Today’s prompt: “How did you cultivate a sense of wonder in your life this year?”
I don’t know what anyone else did this year, but I took pictures.
This is from an oak tree in my parents’ front yard. I took it this afternoon on a whim. I was out there taking pictures of a cat. I paused for a second to snap this one as I walked by the tree. It’s quick, and it’s blurry, and it’s unplanned. I didn’t stop to study the tree or to think about how to get the best shot of it.
If I’m really trying to capture just the right thing, I might take hundreds of pictures of a single acorn, but that wasn’t what I did today. This is my only shot of the acorns. I didn’t expect anything from it. When I opened it up on the computer to see what I had, though, my mother, my sister, and I all said, “Oh!”
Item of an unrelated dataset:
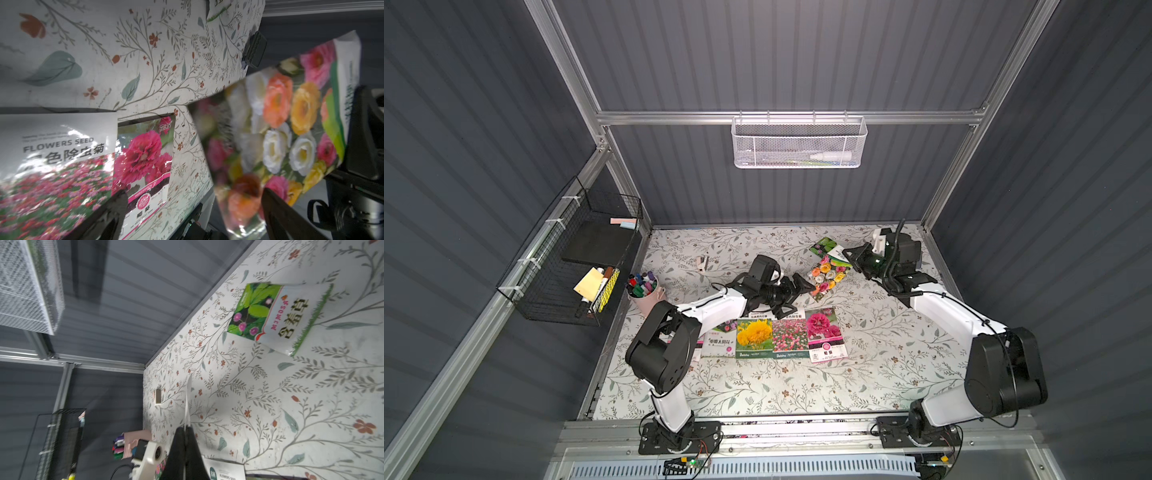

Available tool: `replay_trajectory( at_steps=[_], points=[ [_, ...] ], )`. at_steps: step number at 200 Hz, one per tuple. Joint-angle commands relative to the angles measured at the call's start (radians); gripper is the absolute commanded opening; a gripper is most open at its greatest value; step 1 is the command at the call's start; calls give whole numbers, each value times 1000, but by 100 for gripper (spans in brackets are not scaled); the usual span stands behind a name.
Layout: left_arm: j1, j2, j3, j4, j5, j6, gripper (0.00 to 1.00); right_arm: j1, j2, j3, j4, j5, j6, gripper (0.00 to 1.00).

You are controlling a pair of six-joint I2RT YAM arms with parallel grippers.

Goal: Arrange the seed packets in a row
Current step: Pick up the seed packet from the center of the board.

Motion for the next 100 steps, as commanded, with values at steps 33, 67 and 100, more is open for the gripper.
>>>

It’s December. Everything is looking somewhat brown. I didn’t particularly consider that there might be pieces of green beauty to be scavenged from this brown yard, but here we have one. I found an “oh” moment, an invocation of wonder. That’s why I love my camera. I never know what it is going to reveal to me about the world around me.
Here’s another one.
This was one of the first pictures I took after I bought my camera in January of this year. I couldn’t tell what I was seeing. I only spotted some color amongst the weeds. I thought I had found a rare winter flower petal. It was only when I pulled it onto the computer that I could tell I was looking at was a piece of trash. This was fireworks debris from New Year’s Eve. It isn’t particularly lovely once you know what it is, but then again, maybe there is something to it after all–a small bit of wonder in an otherwise drab yard.
And how about this yellow jacket and the tiny drop of water on the grass?
Or this one, another quick and blurry where we get to see the reflection of the Daddy Long Legs in the side of the berry bucket?
Or this one, where I did not notice until after the fact that there was a fly in the azalea?
Then, of course, there was the bunny I almost caught flying through the air in an effort to get away from me.
All of the little accidental moments bring such wonder into my life.
Life is stressful, uncertain, and full of worries, but there is transcendence to be found. There is wonder. For some of us, that wonder comes in the little things.
Picking up a camera, I think, is an act of faith. It is a way of saying to yourself the world is not forsaken. On the surface, the landscape of my life may appear grim, but if I step out there and look around with nothing more than hope as my guide, what beauty there is will find me.
Maybe that is what people mean when they say they know Grace.